Coach Matt Parish said last week his team were treated like "second-class citizens" after controversial officiating marred both their tournament losses so far.
The revelations about Samoa's wages do nothing to change that view, with the Australasian teams on track to earn up to 15 times more than their Samoan counterparts.
Toa Samoa have been the revelation of the tournament so far. Their performances have captured the imagination and their fans have packed the stadiums.
But for some puzzling video refereeing decisions and errant goalkicking, they would have toppled England, and the Pacific team were desperately unlucky against New Zealand last weekend.
But the reward for their efforts is A$1000 ($1163) a match and the money is supposed to go only to the match day 17, leaving nothing for the remaining members of the squad.
In contrast, the Kangaroos and Kiwis receive A$10,000 ($11,171) for each of the group games, another A$10,000 if they make the final and an additional bonus of A$10,000 per head if they take the trophy.

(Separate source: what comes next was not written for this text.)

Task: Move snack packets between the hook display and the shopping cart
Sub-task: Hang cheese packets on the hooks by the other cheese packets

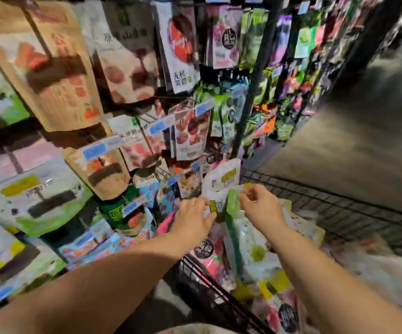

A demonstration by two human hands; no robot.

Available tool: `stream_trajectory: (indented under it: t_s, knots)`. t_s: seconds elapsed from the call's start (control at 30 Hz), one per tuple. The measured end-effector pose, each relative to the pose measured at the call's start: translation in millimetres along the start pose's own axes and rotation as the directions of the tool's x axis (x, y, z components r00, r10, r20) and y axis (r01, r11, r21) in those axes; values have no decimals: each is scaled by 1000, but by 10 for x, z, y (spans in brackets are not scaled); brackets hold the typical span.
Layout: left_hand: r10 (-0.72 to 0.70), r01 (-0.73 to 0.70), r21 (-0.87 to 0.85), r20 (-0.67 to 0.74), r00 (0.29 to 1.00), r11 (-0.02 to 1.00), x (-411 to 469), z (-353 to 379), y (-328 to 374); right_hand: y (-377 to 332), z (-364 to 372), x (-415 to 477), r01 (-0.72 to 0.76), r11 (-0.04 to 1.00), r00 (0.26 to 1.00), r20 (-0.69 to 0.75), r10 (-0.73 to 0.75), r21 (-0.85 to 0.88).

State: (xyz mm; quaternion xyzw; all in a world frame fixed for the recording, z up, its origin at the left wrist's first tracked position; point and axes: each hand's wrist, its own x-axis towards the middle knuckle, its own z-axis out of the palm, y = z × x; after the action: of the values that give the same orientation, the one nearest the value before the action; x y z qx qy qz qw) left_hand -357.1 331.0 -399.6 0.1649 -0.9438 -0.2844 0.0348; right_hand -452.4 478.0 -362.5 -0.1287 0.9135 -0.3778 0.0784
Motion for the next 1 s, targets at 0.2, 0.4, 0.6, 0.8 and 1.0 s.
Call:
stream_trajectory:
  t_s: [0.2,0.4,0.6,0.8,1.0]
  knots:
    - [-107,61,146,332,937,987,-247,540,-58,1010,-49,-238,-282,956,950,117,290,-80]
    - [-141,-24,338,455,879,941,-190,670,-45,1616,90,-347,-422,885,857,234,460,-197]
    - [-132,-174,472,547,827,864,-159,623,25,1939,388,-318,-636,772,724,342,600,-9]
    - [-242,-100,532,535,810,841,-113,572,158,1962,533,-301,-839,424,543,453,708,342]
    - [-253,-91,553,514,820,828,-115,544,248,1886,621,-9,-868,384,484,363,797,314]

"They get $30,000 and we don't really get anything," said Samoa lock forward Josh McGuire.
"We get A$1000 a game and the boys are splitting that between 24 players instead of 17 so at least everyone gets some money. It's a shame. We are not doing it for money - we are doing it for love - and we want to do our best [but] a test match is a test match."
Test match standards can vary in the weird world of international league but there must be a decent case for parity - or at least a smaller differential - within the current month-long tournament.
"If you're in the Four Nations tournament, it should be the same across the board," McGuire said.
"There were Samoan fans everywhere [in Brisbane and Whangarei] so it's not like it isn't generating revenue for the NRL. The NRL and Rugby League Players' Association need to step up."
The Brisbane back-rower, who is eligible for New Zealand (through birth), Samoa and Australia (through heritage) says financial discrepancies can compromise decisions.
"Our boys are playing because they love the game and representing their country but guys go across to those bigger countries because they get paid well," McGuire said.
"I think if the pay was [the same] across the board, you might see more guys staying with the developing nations."
Remuneration for representative football was restructured last year, with the RLPA and NRL signing a new deal which saw a significant increase in payments for State of Origin and test match appearances for Australasian players. There's no denying it was warranted - especially for the Kiwis, who had been paid poorly compared with Australia.
England have their own deal, believed to be much closer to the Antipodean arrangement than the Samoa situation. Of course, Samoa don't attract the same level of corporate support and sponsors as Australia or New Zealand, which is also a fiscal handicap.
Meanwhile, McGuire is promising his team can again rise to the occasion today in Wollongong against the world champion Australians.
"We'll try to compete to the best of our ability, hold on to the ball and play tough footy," he said. "The Australians have been the pinnacle of rugby league since day dot so they will come out firing."
• Each Kiwis and Kangaroos player earns A$10,000 ($11,171) per match for group games during the Four Nations.
• They could bank another $20,0000 ($22,347) each if they win the final.
• Samoa's players have earned A$708 ($791) per match for each of their two games so far.